__WORK INSTRUCTION__. Where in the records does the word "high" appear? Copy each line that holds it.

===== EXTRACTED MATERIAL =====

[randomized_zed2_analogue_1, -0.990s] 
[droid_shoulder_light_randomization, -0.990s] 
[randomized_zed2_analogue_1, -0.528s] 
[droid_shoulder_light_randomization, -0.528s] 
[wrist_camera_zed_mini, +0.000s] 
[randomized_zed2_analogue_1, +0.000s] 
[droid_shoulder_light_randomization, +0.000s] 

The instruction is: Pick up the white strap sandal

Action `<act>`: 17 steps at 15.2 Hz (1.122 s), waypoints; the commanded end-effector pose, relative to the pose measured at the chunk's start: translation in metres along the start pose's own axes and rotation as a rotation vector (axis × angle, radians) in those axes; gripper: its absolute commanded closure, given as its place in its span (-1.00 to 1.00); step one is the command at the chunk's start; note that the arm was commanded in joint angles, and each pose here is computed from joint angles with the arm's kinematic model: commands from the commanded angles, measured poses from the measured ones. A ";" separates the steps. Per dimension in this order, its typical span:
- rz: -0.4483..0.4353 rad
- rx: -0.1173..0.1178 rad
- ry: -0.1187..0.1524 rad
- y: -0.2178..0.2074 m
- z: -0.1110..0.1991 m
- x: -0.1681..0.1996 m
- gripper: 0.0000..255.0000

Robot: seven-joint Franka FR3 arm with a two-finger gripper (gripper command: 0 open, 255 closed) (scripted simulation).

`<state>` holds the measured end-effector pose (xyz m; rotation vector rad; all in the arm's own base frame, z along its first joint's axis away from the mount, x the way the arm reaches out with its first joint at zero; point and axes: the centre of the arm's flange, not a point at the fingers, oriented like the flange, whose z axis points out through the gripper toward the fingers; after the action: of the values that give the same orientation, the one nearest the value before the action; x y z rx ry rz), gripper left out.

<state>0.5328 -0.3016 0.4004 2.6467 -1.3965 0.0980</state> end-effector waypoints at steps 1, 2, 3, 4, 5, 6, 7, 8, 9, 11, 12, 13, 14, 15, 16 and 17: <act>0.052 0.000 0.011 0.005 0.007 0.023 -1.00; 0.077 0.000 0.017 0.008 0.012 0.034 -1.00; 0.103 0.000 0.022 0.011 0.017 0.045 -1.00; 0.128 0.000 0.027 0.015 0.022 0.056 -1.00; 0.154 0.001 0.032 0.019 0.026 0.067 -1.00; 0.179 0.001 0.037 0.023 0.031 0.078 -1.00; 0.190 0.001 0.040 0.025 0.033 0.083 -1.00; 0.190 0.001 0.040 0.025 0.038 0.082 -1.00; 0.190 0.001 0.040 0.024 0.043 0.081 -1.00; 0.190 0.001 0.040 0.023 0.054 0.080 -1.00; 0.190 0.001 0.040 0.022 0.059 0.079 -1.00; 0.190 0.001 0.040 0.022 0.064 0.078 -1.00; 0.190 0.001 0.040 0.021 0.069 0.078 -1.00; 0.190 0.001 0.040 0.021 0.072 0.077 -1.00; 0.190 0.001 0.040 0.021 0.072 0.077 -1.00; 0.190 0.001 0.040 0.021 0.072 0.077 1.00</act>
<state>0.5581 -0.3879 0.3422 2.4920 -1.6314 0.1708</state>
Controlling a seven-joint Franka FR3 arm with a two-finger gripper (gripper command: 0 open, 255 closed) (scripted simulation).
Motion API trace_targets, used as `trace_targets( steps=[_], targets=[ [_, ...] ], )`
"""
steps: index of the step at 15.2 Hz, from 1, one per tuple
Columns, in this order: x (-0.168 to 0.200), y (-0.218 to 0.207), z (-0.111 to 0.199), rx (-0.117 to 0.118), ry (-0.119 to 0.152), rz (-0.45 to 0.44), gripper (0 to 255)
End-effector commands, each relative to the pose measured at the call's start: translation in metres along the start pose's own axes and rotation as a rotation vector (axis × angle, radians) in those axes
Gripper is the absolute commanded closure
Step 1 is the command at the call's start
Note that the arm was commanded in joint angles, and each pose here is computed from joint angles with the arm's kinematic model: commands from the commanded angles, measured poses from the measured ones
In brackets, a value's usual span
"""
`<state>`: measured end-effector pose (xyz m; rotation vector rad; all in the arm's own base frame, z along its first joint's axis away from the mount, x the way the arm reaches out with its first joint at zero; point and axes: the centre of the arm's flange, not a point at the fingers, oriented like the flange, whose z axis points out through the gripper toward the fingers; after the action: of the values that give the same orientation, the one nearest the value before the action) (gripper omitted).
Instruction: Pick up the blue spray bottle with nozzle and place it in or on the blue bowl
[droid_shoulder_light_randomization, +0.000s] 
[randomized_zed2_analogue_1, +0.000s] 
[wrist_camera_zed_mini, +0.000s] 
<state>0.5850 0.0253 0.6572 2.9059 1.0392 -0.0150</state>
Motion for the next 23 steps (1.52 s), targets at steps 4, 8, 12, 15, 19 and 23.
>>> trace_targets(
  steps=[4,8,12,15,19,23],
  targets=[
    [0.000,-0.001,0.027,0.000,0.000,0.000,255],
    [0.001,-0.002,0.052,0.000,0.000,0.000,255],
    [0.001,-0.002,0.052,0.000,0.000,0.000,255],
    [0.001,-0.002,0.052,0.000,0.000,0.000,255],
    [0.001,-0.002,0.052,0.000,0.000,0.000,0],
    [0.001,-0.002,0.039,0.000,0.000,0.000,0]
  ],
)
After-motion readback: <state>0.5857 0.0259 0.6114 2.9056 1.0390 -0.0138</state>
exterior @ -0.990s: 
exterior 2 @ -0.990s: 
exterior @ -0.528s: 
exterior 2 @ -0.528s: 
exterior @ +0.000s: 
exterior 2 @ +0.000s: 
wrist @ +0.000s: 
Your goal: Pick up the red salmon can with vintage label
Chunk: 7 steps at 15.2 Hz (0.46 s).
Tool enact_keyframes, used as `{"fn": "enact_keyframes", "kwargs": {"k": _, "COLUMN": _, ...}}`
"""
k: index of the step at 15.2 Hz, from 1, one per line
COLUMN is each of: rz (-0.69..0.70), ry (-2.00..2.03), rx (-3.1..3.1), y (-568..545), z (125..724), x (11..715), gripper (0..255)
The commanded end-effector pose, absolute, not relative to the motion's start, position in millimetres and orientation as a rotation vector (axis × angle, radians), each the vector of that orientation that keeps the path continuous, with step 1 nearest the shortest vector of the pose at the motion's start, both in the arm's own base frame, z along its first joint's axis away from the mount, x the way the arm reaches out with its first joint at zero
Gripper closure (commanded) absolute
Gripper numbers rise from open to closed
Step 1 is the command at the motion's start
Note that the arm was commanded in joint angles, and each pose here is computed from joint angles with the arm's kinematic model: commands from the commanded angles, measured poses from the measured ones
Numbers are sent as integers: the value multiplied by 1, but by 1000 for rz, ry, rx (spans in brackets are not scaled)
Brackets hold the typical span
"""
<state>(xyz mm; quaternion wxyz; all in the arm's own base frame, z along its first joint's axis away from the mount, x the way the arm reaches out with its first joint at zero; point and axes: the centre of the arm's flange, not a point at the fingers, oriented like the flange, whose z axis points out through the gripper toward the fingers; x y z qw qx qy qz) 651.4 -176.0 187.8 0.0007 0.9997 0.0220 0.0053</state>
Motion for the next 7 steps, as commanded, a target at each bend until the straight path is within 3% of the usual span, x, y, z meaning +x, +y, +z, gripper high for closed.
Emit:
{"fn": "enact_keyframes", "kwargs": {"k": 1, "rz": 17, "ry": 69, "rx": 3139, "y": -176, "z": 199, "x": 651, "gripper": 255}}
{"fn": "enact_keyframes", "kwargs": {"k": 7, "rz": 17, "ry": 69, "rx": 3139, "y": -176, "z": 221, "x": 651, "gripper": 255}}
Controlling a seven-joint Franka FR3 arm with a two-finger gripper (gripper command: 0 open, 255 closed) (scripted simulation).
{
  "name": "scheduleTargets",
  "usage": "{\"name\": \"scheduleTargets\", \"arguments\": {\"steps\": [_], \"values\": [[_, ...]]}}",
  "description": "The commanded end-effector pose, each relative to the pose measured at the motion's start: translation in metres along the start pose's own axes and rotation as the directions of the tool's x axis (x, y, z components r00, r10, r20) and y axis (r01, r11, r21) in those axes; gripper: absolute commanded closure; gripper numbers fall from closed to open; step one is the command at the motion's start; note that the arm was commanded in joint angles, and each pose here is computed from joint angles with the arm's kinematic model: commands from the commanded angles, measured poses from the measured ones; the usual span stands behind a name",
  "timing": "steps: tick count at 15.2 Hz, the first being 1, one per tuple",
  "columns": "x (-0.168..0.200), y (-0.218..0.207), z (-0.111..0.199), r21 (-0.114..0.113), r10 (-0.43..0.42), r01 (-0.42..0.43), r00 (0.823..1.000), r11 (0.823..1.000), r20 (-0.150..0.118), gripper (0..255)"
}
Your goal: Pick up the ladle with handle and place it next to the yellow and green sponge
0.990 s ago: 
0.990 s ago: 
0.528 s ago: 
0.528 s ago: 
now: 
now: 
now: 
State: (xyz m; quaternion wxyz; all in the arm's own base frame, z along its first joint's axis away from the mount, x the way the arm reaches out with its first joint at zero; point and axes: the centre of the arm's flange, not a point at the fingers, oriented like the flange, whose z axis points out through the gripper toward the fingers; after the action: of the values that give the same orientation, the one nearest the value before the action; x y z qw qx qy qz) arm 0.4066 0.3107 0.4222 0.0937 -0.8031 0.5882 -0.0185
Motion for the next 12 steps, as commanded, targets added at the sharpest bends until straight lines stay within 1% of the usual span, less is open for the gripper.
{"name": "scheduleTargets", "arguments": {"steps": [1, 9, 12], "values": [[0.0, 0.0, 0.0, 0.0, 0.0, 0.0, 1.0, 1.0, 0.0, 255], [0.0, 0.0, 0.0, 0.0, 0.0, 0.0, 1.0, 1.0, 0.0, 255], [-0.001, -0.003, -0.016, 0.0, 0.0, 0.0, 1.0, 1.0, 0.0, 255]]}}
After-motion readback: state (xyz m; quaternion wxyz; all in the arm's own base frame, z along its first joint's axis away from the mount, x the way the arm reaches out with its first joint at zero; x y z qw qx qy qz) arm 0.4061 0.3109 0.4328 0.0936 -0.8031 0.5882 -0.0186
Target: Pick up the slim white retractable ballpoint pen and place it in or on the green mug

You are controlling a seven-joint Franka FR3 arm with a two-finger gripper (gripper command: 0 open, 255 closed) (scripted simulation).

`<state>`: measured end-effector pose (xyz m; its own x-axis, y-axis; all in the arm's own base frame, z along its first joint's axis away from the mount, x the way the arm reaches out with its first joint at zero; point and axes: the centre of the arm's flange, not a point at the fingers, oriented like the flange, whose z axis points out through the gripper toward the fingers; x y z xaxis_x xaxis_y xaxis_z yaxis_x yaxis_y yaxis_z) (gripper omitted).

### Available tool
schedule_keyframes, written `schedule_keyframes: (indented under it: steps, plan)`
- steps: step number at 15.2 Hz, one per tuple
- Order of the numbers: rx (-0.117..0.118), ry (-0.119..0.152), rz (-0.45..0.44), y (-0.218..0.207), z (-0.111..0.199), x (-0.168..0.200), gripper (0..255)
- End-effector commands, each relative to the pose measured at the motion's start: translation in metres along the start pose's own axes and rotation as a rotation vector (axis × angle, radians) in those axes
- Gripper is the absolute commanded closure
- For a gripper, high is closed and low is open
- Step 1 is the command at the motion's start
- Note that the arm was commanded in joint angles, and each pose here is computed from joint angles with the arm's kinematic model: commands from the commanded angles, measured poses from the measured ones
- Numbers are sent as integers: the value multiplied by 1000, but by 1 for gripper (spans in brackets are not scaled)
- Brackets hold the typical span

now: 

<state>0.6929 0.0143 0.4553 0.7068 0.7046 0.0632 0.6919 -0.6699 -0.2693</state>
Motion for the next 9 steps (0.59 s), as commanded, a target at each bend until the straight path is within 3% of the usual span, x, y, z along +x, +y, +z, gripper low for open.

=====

__PROBLEM SOLUTION__.
Motion for the next 7 steps, as commanded, a target at each bend until the straight path is within 3% of the usual span, x, y, z meaning +x, +y, +z, gripper high for closed.
- For a gripper, high is closed and low is open

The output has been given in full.